The Structure of Tight Junctions in Mouse Submandibular Gland

Abstract

Salivary gland cells are joined by junctional complexes consisting of a tight junction (TJ), zonula adherens and one or more desmosomes. TJs regulate paracellular permeability, maintain separate apical and basolateral membrane domains, and serve as signaling centers. We examined TJs of mouse submandibular glands (SMG) in thin sections and freeze-fracture replicas. TJs between acinar cells and between intercalated duct cells had 2-6 parallel strands on the protoplasmic fracture face, with occasional branches, interconnections and free ends, and corresponding grooves on the extracellular face. Granular duct cell TJs had 2-30 strands, a depth of <or=0.5 microm, and occasional loops extending further basally. Where 3 or 4 cells met, the TJs extended basally <or=1 microm and consisted of 2 parallel boundary strands into which the apical strands inserted. Quantitative analyses showed significant differences in TJ complexity, measured by fractal geometry, and strand number of acinar compared to granular duct cells, and a greater number of strands in male compared to female granular ducts.
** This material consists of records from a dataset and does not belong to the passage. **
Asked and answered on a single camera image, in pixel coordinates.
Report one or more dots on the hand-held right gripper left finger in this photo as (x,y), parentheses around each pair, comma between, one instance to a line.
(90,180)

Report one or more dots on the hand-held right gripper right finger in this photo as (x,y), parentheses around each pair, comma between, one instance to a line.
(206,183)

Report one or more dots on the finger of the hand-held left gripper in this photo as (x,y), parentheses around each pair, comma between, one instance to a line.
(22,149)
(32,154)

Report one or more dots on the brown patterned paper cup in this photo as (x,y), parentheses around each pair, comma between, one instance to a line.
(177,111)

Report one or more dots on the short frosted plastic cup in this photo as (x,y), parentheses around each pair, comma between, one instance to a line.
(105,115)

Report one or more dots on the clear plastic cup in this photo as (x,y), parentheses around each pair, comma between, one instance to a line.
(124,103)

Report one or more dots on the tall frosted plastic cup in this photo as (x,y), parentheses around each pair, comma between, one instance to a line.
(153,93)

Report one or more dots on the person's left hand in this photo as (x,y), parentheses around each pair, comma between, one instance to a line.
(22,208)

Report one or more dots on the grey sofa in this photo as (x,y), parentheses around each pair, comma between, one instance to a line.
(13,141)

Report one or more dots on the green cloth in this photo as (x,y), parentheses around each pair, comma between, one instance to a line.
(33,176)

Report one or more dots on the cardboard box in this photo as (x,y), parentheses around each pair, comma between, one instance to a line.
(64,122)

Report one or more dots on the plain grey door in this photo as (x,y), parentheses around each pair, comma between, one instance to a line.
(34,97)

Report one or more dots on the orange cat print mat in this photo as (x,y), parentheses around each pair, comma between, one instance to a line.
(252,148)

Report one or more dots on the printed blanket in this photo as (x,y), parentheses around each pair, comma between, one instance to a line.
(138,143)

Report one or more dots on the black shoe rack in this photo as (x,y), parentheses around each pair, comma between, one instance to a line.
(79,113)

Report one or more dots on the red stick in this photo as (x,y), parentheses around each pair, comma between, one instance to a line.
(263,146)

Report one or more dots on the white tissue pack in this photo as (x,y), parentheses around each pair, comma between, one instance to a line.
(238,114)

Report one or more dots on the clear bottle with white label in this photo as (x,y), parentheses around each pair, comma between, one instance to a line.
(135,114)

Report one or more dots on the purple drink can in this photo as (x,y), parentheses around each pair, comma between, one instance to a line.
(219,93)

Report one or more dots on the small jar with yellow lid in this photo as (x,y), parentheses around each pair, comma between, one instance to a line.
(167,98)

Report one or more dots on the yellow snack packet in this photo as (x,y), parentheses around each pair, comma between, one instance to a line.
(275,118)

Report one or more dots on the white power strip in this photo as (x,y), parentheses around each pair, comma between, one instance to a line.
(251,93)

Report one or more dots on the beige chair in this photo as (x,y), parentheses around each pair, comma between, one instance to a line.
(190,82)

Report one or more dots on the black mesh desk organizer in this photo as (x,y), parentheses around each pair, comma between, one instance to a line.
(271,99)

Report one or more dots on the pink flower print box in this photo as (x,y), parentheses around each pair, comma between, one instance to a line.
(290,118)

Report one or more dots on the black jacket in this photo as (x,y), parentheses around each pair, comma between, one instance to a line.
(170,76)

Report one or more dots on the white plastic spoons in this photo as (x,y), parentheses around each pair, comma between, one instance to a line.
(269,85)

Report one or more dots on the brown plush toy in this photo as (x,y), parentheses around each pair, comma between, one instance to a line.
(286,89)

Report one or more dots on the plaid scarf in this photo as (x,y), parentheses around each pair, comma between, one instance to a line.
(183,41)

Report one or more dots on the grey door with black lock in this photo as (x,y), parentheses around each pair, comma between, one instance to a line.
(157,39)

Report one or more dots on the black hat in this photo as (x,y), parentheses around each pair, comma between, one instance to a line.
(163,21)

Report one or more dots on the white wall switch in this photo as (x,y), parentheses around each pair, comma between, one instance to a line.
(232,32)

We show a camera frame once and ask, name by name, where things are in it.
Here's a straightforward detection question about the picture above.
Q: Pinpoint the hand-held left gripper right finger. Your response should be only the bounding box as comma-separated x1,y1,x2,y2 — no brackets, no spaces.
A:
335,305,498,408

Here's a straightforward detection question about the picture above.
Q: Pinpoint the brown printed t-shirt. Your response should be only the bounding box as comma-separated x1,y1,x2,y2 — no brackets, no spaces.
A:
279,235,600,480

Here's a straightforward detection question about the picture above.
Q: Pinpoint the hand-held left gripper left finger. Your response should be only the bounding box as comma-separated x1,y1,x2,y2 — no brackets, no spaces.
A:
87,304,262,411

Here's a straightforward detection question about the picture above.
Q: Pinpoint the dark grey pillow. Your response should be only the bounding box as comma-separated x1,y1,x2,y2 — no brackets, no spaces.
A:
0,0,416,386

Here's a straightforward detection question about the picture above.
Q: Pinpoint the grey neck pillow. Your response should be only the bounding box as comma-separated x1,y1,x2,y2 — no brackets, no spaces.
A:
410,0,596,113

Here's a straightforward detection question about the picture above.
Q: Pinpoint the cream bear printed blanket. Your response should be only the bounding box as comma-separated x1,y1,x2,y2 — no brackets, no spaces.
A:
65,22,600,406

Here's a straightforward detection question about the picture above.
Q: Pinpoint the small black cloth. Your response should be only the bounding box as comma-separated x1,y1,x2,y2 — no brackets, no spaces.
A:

Pilocarpine stimulation increased TJ strand number in female acinar cells, and increased complexity of male granular duct cell TJs. As the salivary gland water channel aquaporin 5 (AQP5) has been proposed to functionally interact with TJs to regulate salivary fluid composition, we also studied glands from AQP5 knock-out mice. In males lacking AQP5, granular duct TJs were more complex than those of wild-type mice, and exhibited more strands following pilocarpine stimulation. The results demonstrate specific gender, cell type and genetic differences in TJ structure and response to stimulation.